** GOAL OF THE EXERCISE **
Some of the lines below need repeating. Reproduce exactly those between the lines holding "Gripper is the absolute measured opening" and "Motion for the", inclusive.

** DATASET SECTION **
_ _ _ _
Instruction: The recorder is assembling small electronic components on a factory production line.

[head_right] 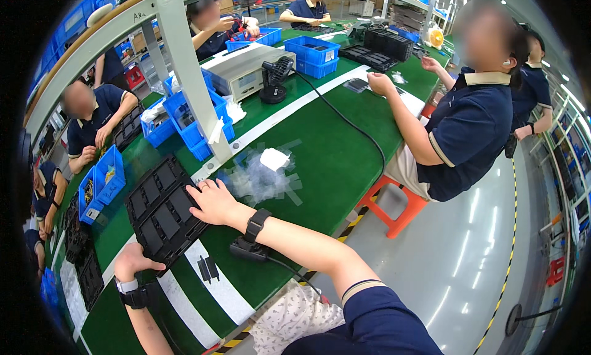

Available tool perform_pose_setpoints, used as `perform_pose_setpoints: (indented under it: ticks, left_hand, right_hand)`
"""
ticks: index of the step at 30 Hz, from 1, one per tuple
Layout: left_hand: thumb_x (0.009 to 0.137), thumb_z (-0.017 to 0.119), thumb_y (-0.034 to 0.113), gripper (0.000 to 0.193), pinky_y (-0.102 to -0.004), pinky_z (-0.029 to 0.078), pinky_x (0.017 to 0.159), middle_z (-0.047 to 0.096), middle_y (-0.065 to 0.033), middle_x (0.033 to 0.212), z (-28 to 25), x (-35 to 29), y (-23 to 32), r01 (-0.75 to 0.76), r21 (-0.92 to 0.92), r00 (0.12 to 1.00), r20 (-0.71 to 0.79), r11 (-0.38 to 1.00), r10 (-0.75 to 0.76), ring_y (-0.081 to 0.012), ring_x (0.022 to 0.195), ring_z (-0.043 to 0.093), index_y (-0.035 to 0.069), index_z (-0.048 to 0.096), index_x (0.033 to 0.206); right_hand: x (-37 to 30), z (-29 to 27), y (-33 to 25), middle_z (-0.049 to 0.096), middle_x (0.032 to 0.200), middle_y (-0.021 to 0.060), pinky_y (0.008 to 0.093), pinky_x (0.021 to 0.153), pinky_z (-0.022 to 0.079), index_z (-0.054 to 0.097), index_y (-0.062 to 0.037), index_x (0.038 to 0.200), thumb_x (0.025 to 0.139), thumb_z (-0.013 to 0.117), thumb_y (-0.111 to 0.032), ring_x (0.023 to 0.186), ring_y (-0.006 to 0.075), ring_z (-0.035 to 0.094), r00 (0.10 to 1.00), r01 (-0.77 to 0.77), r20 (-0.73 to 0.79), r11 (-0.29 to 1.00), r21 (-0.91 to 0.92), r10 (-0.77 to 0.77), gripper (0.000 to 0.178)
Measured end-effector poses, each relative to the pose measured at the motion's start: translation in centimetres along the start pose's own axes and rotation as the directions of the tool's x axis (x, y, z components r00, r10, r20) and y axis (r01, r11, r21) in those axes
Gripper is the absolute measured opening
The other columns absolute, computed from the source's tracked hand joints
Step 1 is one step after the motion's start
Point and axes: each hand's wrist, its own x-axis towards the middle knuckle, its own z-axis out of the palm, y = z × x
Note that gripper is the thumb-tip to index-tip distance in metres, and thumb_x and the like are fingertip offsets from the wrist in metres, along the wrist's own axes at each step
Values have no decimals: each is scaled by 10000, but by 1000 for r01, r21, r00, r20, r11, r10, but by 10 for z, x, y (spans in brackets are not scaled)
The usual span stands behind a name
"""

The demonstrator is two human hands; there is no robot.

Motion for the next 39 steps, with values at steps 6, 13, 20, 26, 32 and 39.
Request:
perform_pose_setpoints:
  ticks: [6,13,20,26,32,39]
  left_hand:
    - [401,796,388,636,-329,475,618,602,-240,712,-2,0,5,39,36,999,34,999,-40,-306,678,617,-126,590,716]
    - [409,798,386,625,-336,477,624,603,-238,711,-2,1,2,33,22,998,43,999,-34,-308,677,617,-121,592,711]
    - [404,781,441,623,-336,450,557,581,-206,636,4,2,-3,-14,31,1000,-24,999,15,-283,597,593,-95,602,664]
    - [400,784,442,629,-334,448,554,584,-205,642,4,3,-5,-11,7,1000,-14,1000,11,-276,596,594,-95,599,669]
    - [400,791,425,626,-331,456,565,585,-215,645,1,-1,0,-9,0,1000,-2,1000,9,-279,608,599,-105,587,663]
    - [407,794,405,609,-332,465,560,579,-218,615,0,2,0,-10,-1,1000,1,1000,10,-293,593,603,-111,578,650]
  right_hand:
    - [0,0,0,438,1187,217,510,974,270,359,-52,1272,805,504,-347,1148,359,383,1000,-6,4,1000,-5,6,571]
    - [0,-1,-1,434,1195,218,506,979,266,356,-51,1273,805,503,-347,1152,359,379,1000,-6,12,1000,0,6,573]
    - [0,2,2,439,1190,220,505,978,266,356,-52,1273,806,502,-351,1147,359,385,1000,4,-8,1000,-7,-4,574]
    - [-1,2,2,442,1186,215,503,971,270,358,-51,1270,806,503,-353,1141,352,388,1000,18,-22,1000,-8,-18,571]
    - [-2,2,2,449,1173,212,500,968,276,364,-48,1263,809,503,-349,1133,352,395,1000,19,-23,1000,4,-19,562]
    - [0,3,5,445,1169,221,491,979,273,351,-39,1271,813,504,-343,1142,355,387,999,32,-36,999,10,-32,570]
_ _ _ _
** YOUR SOLUTION **
Gripper is the absolute measured opening
The other columns absolute, computed from the source's tracked hand joints
Step 1 is one step after the motion's start
Point and axes: each hand's wrist, its own x-axis towards the middle knuckle, its own z-axis out of the palm, y = z × x
Note that gripper is the thumb-tip to index-tip distance in metres, and thumb_x and the like are fingertip offsets from the wrist in metres, along the wrist's own axes at each step
Values have no decimals: each is scaled by 10000, but by 1000 for r01, r21, r00, r20, r11, r10, but by 10 for z, x, y (spans in brackets are not scaled)
The usual span stands behind a name
"""

The demonstrator is two human hands; there is no robot.

Motion for the next 39 steps, with values at steps 6, 13, 20, 26, 32 and 39.

Nothing else is required for this exercise.